課題 | 課題を指摘した方の割合(%) |
---|---|
運動不足 | 46.8 |
社内コミュニケーションの減少 | 45.3 |
紙の書類のやり取りができない | 40.8 |
勤務時間の線引きの難しさ | 29.0 |
仕事のオンオフの難しさ | 26.8 |
集中して仕事できない | 24.5 |
通信光熱費の増加 | 22.5 |
業務効率の低下 | 22.3 |
ハンコの苦労 | 20.0 |
仕事の進捗が把握できない | 16.5 |
作業スペースがない | 16.0 |
運用が整っていなくて非効率 | 13.0 |
孤独感 | 12.0 |
Wi-Fi環境やPC環境が整ってない | 8.5 |
家電・家具不足 | 6.3 |
育児・介護による中断 | 5.0 |
残業時間の増加 | 4.3 |
夫婦げんか | 1.8 |
各課題を課題分類へ当てはめて分析(外部課題/内部課題)
アンケート調査では、計18課題が指摘されていました。
18課題のうち、原因が複合的な課題「業務効率の低下」を除き、計17課題を取り上げて分類しました。
17課題は、課題分類に沿って、分類されました。
課題 | 課題分類 |
---|---|
1 運動不足 | 内部課題 ②自己管理 |
2 社内コミュニケーションの減少 | 外部課題 ②コミュニケーション |
3 紙の書類のやり取りができない | 外部課題 ③電子化 |
4 勤務時間の線引きの難しさ | 内部課題 ②自己管理 |
5 仕事のオンオフの難しさ | 内部課題 ②自己管理 |
6 集中して仕事できない | 内部課題 ①働く場所 |
7 通信光熱費の増加 | 内部課題 ③経済的課題 外部課題 ①組織管理 |
8 業務効率の低下 | 分類不可 |
9 ハンコの苦労 | 外部課題 ③電子化 |
10 仕事の進捗が把握できない | 外部課題 ①組織管理 |
11 作業スペースがない | 内部課題 ①働く場所 |
12 運用が整っていなくて非効率 | 外部課題 ①組織管理 |
13 孤独感 | 外部課題 ①組織管理 |
14 Wi-Fi環境やPC環境が整ってない | 内部課題 ①働く場所 |
15 家電・家具不足 | 内部課題 ①働く場所 |
16 育児・介護による中断 | 内部課題 ①働く場所 |
17 残業時間の増加 | 内部課題 ②自己管理 外部課題 ①組織管理 |
18 夫婦げんか | 内部課題 ①働く場所 |
テレワーク課題は事務職員に原因がある?勤め先に原因がある?
本記事では、個人に主に原因がある課題を「内部課題」と称します。
同様に、組織に主に原因がある課題を「外部課題」と称します。
計17のテレワークの各課題を 「内部課題」と「外部課題」 に 分類しました。
結果、 17のテレワークの各課題は、「内部課題」「外部課題」 に同じ程度に分類されました。

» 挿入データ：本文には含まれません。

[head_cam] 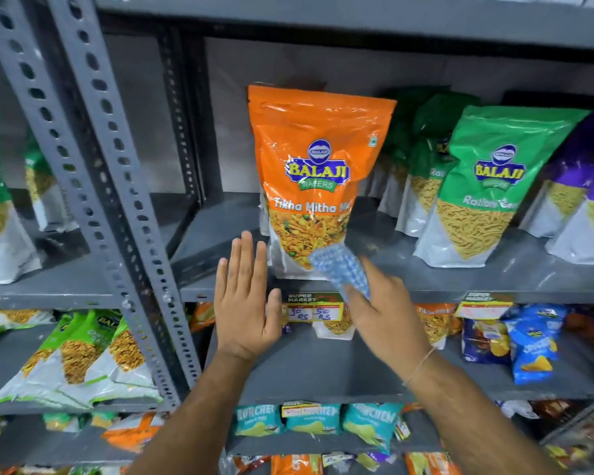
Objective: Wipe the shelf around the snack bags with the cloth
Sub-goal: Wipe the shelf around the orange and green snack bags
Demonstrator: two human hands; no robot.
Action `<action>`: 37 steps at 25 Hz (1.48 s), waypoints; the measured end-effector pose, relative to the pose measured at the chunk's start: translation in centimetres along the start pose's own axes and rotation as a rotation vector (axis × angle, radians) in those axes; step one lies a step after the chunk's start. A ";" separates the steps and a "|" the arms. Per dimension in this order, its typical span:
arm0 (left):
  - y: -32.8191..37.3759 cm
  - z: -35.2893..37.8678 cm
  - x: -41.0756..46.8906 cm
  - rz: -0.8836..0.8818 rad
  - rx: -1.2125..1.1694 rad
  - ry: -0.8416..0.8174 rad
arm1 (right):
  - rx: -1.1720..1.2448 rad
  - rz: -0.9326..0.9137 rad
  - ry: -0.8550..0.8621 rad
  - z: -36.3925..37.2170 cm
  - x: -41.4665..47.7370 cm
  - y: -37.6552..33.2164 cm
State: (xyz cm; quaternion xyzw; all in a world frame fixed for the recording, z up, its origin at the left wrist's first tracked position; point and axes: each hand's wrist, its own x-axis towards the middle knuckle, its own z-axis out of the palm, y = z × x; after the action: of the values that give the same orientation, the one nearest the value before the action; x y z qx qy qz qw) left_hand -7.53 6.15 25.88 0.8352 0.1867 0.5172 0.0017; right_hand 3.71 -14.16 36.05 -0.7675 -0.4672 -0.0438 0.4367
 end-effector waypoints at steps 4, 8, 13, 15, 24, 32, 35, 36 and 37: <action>1.1 1.2 1.7 -0.082 0.087 -0.033 | 0.120 0.085 0.169 -5.0 3.6 2.8; 1.1 2.3 1.9 -0.088 0.214 -0.085 | 0.101 0.130 0.154 -6.8 8.0 4.8; 0.5 2.8 1.8 -0.073 0.268 -0.080 | 0.082 0.177 0.111 -5.1 13.6 6.8; 0.2 2.6 1.7 -0.060 0.271 -0.098 | 0.065 0.216 0.081 -3.7 16.6 7.9; -1.0 3.4 1.7 0.025 0.321 -0.072 | -0.239 0.242 -0.371 3.0 25.3 13.9; -0.7 3.4 1.7 0.025 0.331 -0.022 | -0.313 0.085 -0.617 2.0 22.9 14.1; -0.5 3.3 1.7 0.023 0.335 -0.020 | -0.409 0.017 -0.642 2.0 21.7 15.2; -0.5 3.3 1.7 0.026 0.337 -0.020 | -0.407 0.006 -0.631 1.9 21.4 15.5; -0.5 3.3 1.7 0.028 0.341 -0.021 | -0.396 0.001 -0.620 1.8 21.2 15.7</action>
State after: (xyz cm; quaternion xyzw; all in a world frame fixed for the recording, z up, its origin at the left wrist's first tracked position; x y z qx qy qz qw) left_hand -4.15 7.80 25.71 0.8313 0.2601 0.4692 -0.1454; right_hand 26.79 -1.29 35.15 -0.8142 -0.5595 0.1013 0.1174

つまり、計17の各課題の原因は、「組織」「事務職員」にほぼ同等に存在していることになります。
事務職のテレワーカーの課題を解決するために、組織と事務職は同じ程度に解決のための努力を払っていく必要がありそうです。
内部課題(事務職員に原因があるテレワーク課題)の分類
テレワーク課題のうち、個人に主に原因がある課題を内部課題と称しています。
内部課題は、①働く場所の課題、②自己管理上の課題、③経済的課題の3つに大別されます。
計17のテレワークの各課題のうち、10個の課題は内部課題でした。
10個の内部課題を、①~③に分類しました。
事務職に主に原因がある課題の半分程度は、その事務職が働く場所に起因する課題であって、残りの半分程度は、その事務職の自己管理上の課題であることが分かりました。
事務職のお財布上の課題は殆どありませんでした。具体的には、「通信光熱費の増加」のみです。
事務職員がテレワーカーとなる際、自宅などの働く場所に起因する課題や自己管理的な課題にたいして、等しく解決していく努力が重要と言えそうです。
外部課題(勤め先に原因があるテレワーク課題) の分類
テレワーク課題のうち、組織に主に原因がある課題を外部課題と称しています。
外部課題は、①組織管理、②コミュニケーション、③電子化の3つに大別されます。
計17のテレワークの各課題のうち、8個の課題は外部課題でした。
8個の外部課題を、①~③にさらに分類しました。
組織に主に原因がある課題の多くは、コミュニケーションや電子化(ペーパーレス、ハンコレス)といったよく聞く課題ではなく、残業時間の増加や会社員のソロワークによる孤独感など、組織的に管理すべき課題であることが分かりました。
したがって、組織は、事務職の円滑な業務のため、コミュニケーションや電子化(ペーパーレス、ハンコレス)以外にも、組織的に対処すべきテレワーク課題がないかを丁寧にヒアリングなどして検討していく必要がありそうです。
ただし、 コミュニケーションや電子化(ペーパーレス)は、多くの事務職が指摘する課題(45.3%、40.8%)であることから、残りの組織管理上の課題と同程度にバランスよく対応していくことが好ましいと言えます。